Directions for this task: Among the lines below, take the one holding "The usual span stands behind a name", the one holding "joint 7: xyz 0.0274", and all lines between them. Set them down exactly.

Input material:
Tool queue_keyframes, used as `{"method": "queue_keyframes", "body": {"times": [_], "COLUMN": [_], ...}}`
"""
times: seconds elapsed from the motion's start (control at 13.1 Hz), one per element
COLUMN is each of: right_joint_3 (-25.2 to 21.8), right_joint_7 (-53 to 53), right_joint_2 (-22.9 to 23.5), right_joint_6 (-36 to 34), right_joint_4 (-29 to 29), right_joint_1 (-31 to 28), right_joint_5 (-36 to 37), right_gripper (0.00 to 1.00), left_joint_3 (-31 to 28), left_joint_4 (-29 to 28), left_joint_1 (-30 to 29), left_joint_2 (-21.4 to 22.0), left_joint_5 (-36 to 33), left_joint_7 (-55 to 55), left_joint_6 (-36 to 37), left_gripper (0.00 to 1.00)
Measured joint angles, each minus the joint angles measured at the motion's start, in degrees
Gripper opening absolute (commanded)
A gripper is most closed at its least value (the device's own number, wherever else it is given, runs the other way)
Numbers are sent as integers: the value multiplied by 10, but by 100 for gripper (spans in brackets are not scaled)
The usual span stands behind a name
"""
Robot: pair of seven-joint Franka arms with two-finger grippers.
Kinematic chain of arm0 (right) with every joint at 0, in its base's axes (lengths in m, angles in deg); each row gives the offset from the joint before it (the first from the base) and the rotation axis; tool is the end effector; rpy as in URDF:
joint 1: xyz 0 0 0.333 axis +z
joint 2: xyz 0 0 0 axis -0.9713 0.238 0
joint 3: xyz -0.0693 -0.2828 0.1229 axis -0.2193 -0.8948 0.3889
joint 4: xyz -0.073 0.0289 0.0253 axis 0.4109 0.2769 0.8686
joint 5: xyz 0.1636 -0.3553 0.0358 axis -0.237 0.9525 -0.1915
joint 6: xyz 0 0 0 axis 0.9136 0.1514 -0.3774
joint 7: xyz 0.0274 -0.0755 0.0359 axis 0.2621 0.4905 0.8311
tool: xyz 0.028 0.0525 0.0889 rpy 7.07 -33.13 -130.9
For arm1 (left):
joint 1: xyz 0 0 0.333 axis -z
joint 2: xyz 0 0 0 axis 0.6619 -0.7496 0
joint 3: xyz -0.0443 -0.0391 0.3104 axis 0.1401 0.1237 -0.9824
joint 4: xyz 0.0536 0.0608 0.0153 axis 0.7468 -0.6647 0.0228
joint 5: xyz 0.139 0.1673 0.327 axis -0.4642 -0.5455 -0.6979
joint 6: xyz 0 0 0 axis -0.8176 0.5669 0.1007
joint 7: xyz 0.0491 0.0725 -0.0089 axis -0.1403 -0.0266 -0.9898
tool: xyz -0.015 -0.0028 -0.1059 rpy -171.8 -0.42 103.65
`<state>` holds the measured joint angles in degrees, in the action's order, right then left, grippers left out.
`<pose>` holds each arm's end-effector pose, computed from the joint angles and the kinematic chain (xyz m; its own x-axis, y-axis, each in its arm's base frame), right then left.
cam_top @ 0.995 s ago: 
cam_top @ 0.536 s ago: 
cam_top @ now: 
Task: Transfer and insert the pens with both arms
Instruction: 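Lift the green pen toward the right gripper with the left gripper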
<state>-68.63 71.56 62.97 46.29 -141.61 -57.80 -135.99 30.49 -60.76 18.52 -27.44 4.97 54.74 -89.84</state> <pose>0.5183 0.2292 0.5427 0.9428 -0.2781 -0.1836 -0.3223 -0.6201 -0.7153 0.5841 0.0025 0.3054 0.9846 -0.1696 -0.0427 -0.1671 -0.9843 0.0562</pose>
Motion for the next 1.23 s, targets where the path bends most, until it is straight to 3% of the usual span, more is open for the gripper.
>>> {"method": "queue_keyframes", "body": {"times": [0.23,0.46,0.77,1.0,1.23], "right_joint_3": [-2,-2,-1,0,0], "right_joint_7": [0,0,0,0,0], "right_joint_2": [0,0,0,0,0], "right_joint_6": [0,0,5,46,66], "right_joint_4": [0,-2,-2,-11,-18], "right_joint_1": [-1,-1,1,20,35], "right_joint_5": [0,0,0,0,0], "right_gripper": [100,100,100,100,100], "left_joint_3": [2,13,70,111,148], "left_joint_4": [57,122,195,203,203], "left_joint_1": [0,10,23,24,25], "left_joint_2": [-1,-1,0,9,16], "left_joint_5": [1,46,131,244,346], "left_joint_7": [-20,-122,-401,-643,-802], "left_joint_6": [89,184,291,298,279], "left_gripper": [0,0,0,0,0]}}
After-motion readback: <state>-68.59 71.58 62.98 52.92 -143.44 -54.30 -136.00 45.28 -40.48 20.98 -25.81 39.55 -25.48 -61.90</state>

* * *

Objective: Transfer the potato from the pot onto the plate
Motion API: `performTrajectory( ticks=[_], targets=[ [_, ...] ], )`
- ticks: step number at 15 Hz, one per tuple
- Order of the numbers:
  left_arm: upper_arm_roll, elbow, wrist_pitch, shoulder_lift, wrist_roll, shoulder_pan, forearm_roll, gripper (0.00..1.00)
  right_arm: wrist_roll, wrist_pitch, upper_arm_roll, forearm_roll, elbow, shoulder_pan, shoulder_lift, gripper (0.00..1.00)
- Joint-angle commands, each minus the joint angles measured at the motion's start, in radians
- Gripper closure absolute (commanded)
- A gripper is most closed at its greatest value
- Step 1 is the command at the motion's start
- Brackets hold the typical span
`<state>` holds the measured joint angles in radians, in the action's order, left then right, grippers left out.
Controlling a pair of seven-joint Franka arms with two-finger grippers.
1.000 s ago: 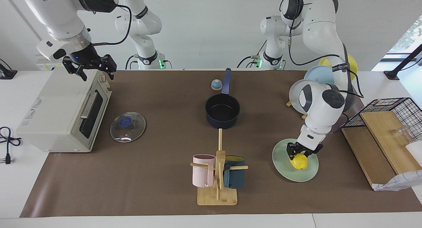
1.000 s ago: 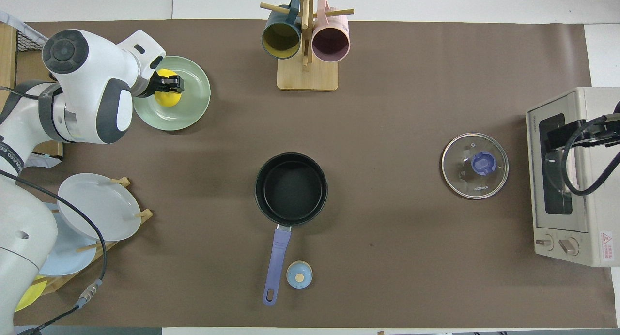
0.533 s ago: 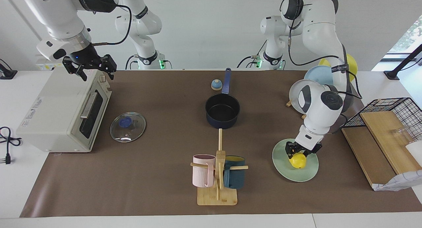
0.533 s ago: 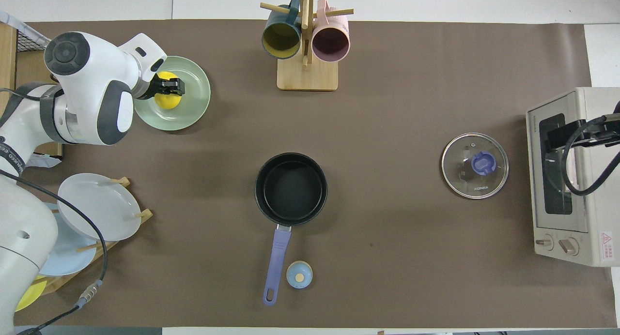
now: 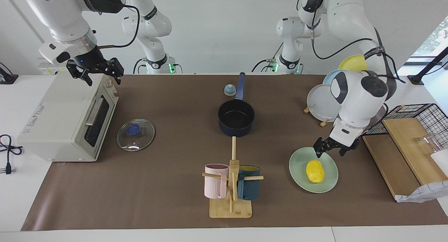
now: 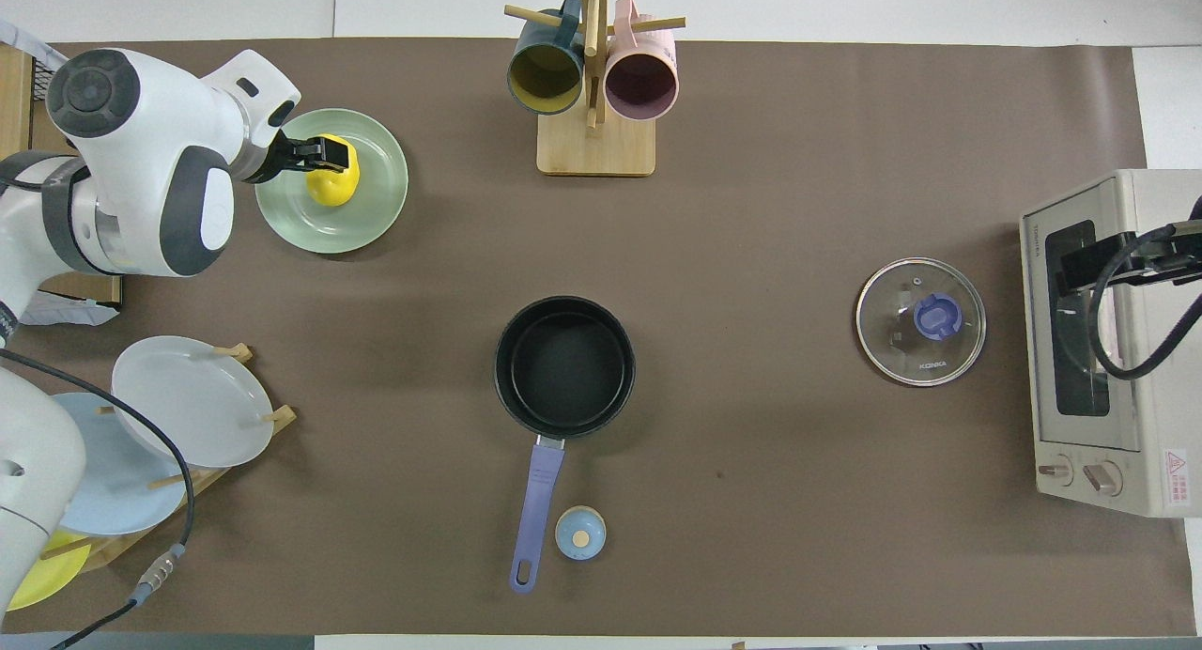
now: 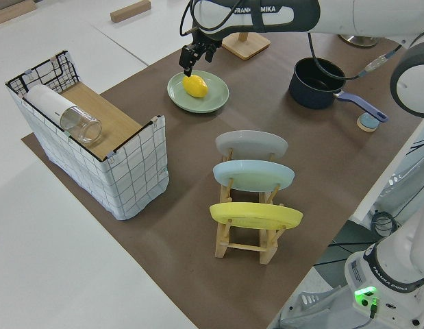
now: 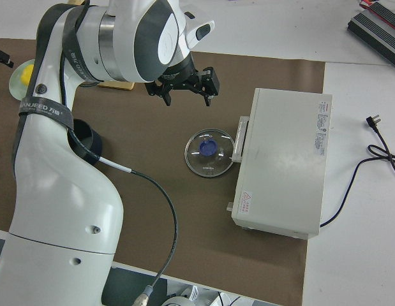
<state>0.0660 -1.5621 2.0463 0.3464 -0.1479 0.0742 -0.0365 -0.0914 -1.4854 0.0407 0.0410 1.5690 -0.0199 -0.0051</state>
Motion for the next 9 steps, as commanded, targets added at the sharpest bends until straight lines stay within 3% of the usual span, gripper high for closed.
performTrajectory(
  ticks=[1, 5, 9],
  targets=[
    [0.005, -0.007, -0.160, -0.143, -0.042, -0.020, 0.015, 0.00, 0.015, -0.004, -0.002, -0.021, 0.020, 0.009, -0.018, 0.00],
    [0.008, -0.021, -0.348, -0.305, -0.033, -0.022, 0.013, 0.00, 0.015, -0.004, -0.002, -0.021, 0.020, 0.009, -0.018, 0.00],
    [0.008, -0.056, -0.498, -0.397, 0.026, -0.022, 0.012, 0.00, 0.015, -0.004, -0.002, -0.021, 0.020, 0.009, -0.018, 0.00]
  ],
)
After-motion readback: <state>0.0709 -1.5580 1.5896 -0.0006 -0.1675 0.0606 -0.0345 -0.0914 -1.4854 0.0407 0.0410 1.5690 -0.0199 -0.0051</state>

Finished exercise:
The usual span stands behind a name
"""
Robot: pair of seven-joint Franka arms with two-finger grippers.
Kinematic chain of arm0 (right) with every joint at 0, in its base's axes (lengths in m, angles in deg); each row gives the offset from the joint before it (the first from the base) and the rotation axis; tool is the end effector; rpy as in URDF:
joint 1: xyz 0 0 0.333 axis +z
joint 2: xyz 0 0 0 axis -0.9713 0.238 0
joint 3: xyz -0.0693 -0.2828 0.1229 axis -0.2193 -0.8948 0.3889
joint 4: xyz -0.073 0.0289 0.0253 axis 0.4109 0.2769 0.8686
joint 5: xyz 0.1636 -0.3553 0.0358 axis -0.237 0.9525 -0.1915
joint 6: xyz 0 0 0 axis 0.9136 0.1514 -0.3774
joint 7: xyz 0.0274 -0.0755 0.0359 axis 0.2621 0.4905 0.8311

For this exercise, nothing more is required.